Following a year that saw severe weather wreak havoc on Canada’s supply chains and as COVID-19 continues to impact Canadians’ health and work, corporations and investors are diverting serious dollars toward environmental, social and governance (ESG) initiatives -- and securities regulators are taking notice.

“There’s this massive groundswell of investment into the space,” said Sarah Keyes, CEO of ESG Global Advisors. “It’s moved quickly, and it’s become like a wild west.”

According to the Responsible Investment Association (RIA), the value of “sustainable funds” in Canada reached $18 billion at the end of the first quarter in 2021, representing a 160 per cent increase from 2020.

ESG investing has become mainstream and concern over “greenwashing” – when a fund’s disclosure or marketing can intentionally or inadvertently mislead investors about the ESG-related aspects of a fund – has prompted the Canadian Securities Administrators (CSA) to publish guidance for fund managers on their disclosure practices. They are to include specifics such as the fund’s name, type, strategy, proxy voting procedures, risks, sales communications and terminology.

“The challenge with guidance though, is that it’s only guidance,” said Keyes who advises institutional and retail investors on ESG reporting. She warns that while the CSA guidance may help fund managers improve disclosures, it does not impose new obligations and is not enforceable.

Dan Chacko, director of sustainable investing and strategy with Montreal-based impact investment firm Clear Skies Investment Management, said investors struggle in selecting the right framework to measure non-financial performance, so they often rely on ESG scores derived by third parties like MSCI, Sustainalytics, and S&P.

“Analysts scrape through 10-K filings, corporate social responsibility reports, and [company conference calls] and convert them into datasets which are input to their own algorithms or methodologies and sold to investors,” he said. “These scores and the math behind them need to be understood.”

Clear Skies, which is launching a climate action fund with the objective of reaching $100 million in assets under management by the end of the year, invests in some private companies that may not have a dedicated sustainability team, ESG scores, or audited financials; so it has developed 180 of its own key performance indicators to assess its portfolios using the United Nations’ 17 Sustainable Development Goals as a framework.

There is also concern that the lack of a global set of standards for ESG investing is creating a knowledge gap among advisers and putting clients at risk. A recent RIA Survey indicated that while 84 per cent of financial advisers identify environmental matters as a top investment concern among their clients, only six per cent of advisers who participated correctly answered questions on responsible investing. Furthermore, 81 per cent of advisers expressed concerns about greenwashing.

“Before investors would just screen out companies like tobacco, put them on exclusionary lists and call this responsible investing,” said Chacko. “But now, investors want more because their clients want more.”

While the investor community welcomes more scrutiny of ESG disclosure practices, the CSA’s guidance leaves room for interpretation. Environmental metrics may be quantifiable, but measuring social and governance performance continues to baffle investors like Tom Rand, managing director of ArcTern Ventures.

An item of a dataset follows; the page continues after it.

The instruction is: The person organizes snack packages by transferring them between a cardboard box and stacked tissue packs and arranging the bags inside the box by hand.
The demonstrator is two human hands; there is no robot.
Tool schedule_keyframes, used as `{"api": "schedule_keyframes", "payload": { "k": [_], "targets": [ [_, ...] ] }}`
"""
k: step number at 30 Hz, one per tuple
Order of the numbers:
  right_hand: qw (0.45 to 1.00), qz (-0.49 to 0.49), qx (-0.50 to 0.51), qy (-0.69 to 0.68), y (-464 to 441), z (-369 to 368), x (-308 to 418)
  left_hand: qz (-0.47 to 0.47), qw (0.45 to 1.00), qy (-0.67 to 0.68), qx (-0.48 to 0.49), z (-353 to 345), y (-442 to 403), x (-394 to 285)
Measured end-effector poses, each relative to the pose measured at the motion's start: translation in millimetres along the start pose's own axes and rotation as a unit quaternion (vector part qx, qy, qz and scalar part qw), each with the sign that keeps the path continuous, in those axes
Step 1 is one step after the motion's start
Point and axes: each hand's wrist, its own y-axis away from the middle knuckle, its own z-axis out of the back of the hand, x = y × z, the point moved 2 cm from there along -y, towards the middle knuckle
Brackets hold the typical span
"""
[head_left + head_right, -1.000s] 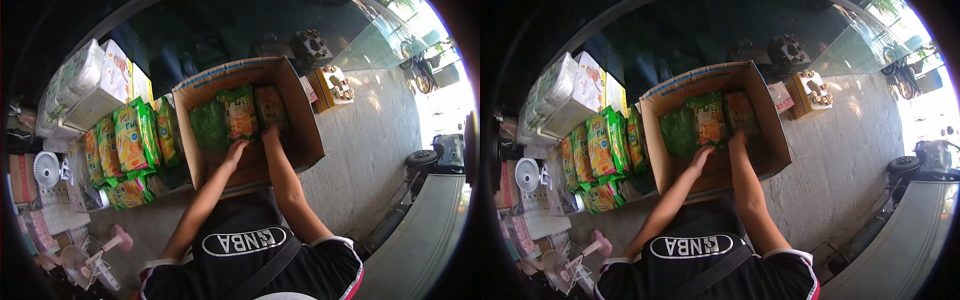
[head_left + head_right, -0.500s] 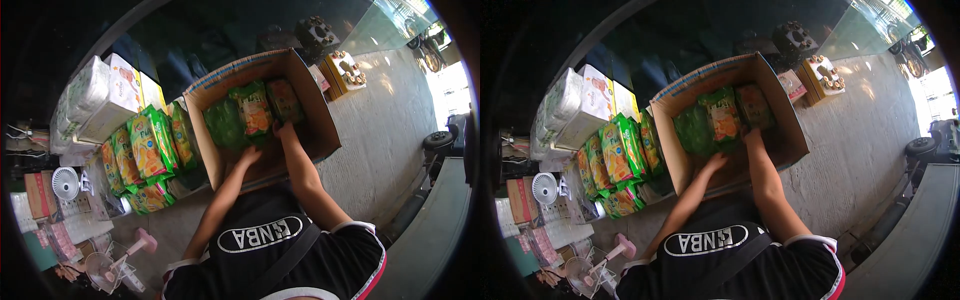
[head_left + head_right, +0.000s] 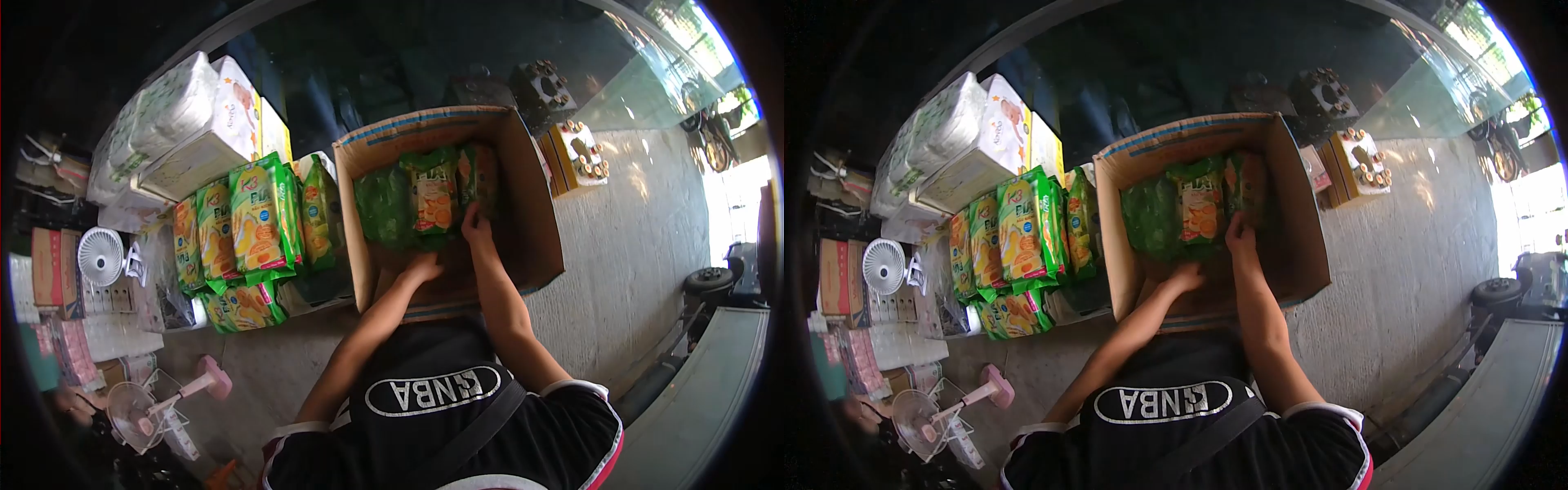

“Whether you have a diverse looking board or provide training to your staff is a very different thing than if you’re eliminating emissions from your smokestacks,” he said. “[Regulation] is a great start because we all want to be good people, but I think it can be a distraction from getting on with the hard work of actually doing good in the world.”

Amber Fairbanks, a portfolio manager with Mirova Investment Managers (an affiliate of Natixis Investment Management), agrees it’s incumbent on investors to look under the hood and identify the real risks and opportunities when evaluating a company or ESG-related fund.

Her top ESG picks include Ørsted AS, a Danish firm that transformed from oil and gas to a wind utility company; Ball Corp., which manufacturers aluminum cans to replace single-use plastics; and Thermo Fisher Scientific Inc., which scaled production of COVID-19 test kits and manufactures lab equipment for cancer research and genomics.

“Not everything that has a number or checkbox is valuable to investors,” Fairbanks said. “A bank touting that their water usage is low is not material.”

Keyes said she believes more regulation is on the way and reminds investors of the Paris Agreement and Canada’s commitment to cut greenhouse gas emissions 40-to-45 per cent below 2005 levels by 2030. “The push for disclosure is only going to accelerate because we’ve only got eight years left to change course,” she said.